Change a file.py into an executable? C:\py\cx_freeze-3.0.beta2-win32-py23
\cx_Freeze-3.0.beta2\FreezePython.exe --install-dir hello.py
There are six sequence types: strings, Unicode strings, lists, tuples,
buffers, and xrange objects.
There is currently only one standard mapping type, the dictionary.
tuple = immutable sequence
dictionary == hash
Accessing an element in a dictionary uses a similar contrUCt as accessing a
sequence. Python gets confused. Initialize the variable like so:
x = {} or x = []
or more verbosely
x = dict() or x = list()
x = { 1:"one", 2:"two" } # dictionary
x = (1, 2) # tuple
x = [1, 2] # list
There is a difference between x[] and x[:] assuming x is a sequence. The
first one creates another reference to x. The second one copies elements
of x and seems to perform a deepcopy (?).

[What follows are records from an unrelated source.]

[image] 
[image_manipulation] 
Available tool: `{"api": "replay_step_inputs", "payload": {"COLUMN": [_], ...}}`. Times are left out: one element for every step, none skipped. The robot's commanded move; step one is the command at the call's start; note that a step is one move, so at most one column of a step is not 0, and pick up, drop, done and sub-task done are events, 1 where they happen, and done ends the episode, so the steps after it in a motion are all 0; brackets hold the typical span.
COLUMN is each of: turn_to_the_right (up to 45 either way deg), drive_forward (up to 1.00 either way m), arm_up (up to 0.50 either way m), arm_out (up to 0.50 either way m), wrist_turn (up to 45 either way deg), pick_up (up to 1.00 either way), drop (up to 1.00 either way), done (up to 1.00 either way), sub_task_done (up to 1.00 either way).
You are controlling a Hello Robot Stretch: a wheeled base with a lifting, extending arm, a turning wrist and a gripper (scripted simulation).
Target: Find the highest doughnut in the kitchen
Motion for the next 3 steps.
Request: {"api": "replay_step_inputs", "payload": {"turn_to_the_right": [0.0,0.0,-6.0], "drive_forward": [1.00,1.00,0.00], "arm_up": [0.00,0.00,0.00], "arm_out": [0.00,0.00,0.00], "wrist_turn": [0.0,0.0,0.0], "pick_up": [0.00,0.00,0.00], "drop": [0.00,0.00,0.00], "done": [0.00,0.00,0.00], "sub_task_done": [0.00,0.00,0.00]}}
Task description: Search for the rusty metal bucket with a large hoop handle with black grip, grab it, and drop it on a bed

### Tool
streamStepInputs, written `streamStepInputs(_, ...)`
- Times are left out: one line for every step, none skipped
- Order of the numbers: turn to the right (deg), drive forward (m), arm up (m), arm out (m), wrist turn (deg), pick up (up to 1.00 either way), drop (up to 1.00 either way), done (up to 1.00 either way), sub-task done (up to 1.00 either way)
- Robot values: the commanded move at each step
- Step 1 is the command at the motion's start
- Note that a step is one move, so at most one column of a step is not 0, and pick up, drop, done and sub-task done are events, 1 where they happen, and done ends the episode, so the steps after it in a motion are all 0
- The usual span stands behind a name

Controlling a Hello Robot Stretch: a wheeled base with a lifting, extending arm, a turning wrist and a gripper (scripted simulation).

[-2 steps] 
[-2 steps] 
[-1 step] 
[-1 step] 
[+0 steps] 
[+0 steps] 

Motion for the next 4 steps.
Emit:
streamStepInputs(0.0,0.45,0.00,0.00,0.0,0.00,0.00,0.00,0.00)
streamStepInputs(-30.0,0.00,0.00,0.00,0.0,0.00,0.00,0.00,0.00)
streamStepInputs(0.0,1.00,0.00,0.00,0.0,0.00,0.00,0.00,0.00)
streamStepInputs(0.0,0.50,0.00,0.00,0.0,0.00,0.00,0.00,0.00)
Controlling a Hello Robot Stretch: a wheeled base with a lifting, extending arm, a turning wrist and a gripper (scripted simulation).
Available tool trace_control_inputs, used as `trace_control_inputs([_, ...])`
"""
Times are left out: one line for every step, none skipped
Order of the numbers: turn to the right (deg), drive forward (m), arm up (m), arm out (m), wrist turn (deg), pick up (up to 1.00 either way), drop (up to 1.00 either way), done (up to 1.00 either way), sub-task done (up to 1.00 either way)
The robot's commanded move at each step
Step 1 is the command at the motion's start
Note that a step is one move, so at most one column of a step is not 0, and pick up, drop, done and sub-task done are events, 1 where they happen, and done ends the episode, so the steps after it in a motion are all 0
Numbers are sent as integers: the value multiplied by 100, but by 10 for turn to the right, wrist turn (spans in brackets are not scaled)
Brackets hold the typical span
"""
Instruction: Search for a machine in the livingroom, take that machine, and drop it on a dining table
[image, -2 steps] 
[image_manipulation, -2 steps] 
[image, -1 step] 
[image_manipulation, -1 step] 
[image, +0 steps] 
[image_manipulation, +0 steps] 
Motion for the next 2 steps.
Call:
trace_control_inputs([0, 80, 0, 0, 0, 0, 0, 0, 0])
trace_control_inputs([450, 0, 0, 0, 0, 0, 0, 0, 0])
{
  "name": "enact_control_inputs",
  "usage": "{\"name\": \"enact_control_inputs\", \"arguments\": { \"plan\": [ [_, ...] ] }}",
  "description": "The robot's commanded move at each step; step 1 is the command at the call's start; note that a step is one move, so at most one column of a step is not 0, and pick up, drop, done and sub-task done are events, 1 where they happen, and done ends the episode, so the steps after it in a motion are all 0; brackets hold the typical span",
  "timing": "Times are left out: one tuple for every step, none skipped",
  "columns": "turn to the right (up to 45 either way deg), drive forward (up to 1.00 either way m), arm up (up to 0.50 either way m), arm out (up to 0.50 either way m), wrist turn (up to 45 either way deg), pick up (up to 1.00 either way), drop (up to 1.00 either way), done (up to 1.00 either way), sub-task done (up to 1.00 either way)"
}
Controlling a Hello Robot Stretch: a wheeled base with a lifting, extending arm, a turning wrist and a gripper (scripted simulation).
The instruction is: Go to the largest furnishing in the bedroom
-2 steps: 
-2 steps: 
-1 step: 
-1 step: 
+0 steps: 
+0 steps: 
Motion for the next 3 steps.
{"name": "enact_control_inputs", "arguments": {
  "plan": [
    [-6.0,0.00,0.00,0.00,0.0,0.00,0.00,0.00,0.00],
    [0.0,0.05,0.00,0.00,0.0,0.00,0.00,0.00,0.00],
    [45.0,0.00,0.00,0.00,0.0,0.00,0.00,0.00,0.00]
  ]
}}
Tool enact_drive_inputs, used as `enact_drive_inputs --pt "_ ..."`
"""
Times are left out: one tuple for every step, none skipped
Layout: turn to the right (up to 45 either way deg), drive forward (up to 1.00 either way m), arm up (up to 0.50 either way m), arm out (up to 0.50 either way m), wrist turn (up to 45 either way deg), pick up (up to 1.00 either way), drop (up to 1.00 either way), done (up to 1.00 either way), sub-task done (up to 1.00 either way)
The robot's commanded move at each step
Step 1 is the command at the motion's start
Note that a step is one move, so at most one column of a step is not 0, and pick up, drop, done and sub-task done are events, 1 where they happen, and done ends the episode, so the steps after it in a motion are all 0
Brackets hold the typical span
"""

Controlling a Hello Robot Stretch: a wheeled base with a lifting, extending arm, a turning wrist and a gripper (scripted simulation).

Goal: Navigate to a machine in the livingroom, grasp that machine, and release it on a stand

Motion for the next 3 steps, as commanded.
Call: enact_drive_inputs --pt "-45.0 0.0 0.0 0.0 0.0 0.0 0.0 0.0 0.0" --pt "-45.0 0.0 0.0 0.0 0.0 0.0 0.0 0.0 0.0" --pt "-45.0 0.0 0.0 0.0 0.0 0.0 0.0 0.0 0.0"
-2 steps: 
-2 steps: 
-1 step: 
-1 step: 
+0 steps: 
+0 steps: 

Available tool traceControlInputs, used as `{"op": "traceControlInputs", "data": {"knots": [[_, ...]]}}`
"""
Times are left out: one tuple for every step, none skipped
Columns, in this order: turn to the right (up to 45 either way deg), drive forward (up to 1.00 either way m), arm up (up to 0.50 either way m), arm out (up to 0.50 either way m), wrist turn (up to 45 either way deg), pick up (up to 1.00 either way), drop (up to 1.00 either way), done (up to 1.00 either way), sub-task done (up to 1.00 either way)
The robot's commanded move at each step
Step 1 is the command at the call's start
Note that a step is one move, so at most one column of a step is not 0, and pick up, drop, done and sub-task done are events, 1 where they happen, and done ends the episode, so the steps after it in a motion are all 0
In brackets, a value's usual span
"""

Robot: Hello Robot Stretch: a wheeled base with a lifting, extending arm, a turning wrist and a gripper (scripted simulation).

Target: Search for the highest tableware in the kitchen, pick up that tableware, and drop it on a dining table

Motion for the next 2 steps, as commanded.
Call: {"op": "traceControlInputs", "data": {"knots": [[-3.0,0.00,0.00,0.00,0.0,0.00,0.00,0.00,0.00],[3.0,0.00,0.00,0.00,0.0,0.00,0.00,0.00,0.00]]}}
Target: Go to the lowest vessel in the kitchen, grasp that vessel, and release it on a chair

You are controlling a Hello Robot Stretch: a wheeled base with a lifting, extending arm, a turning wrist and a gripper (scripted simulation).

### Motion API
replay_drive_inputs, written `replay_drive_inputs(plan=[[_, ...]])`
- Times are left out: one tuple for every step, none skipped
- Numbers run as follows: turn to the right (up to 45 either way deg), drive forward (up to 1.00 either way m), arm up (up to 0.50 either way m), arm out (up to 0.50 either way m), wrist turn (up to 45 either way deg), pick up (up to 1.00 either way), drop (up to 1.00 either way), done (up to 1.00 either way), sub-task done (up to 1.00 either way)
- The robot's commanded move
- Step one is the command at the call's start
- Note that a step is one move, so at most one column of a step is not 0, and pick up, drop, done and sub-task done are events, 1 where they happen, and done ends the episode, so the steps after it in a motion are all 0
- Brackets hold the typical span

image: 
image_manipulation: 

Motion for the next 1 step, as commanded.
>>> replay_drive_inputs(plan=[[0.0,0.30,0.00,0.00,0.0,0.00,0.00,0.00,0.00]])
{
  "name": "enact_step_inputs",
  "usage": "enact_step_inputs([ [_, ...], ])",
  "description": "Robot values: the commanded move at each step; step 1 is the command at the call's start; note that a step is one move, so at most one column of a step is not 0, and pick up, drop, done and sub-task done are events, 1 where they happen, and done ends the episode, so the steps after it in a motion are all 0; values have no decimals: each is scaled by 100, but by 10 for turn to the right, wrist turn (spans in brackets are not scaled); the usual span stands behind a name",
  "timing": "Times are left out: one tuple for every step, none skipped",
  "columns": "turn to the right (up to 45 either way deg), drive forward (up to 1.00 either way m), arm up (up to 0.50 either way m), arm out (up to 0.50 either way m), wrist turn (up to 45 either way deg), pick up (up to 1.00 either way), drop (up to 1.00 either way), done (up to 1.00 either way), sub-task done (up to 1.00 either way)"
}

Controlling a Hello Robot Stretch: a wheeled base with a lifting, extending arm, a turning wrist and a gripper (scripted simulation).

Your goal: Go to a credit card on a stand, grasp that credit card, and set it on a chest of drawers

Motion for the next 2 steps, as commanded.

Instead of using filter, use list comprehension.
def evennumber(x):
if x % 2 == 0: return True
else: return False
>>> filter(evennumber, [4, 5, 6])
[4, 6]
>>> [x for x in [4, 5, 6] if evennumber(x)]
[4, 6]
Instead of using map, use list comprehension.
>>> map(evenumber, [4, 5, 6])
[True, False, True]
>>> [evennumber(x) for x in [4, 5, 6]]
[True, False, True]
Remember starting in Python 2.2, built-in function open() is an alias to file
().
I am confused about setattr/getattr vs. property.
Built-in functions str vs. repr, both return string representation of an
object but str doesn't try to return a string that is acceptable to eval.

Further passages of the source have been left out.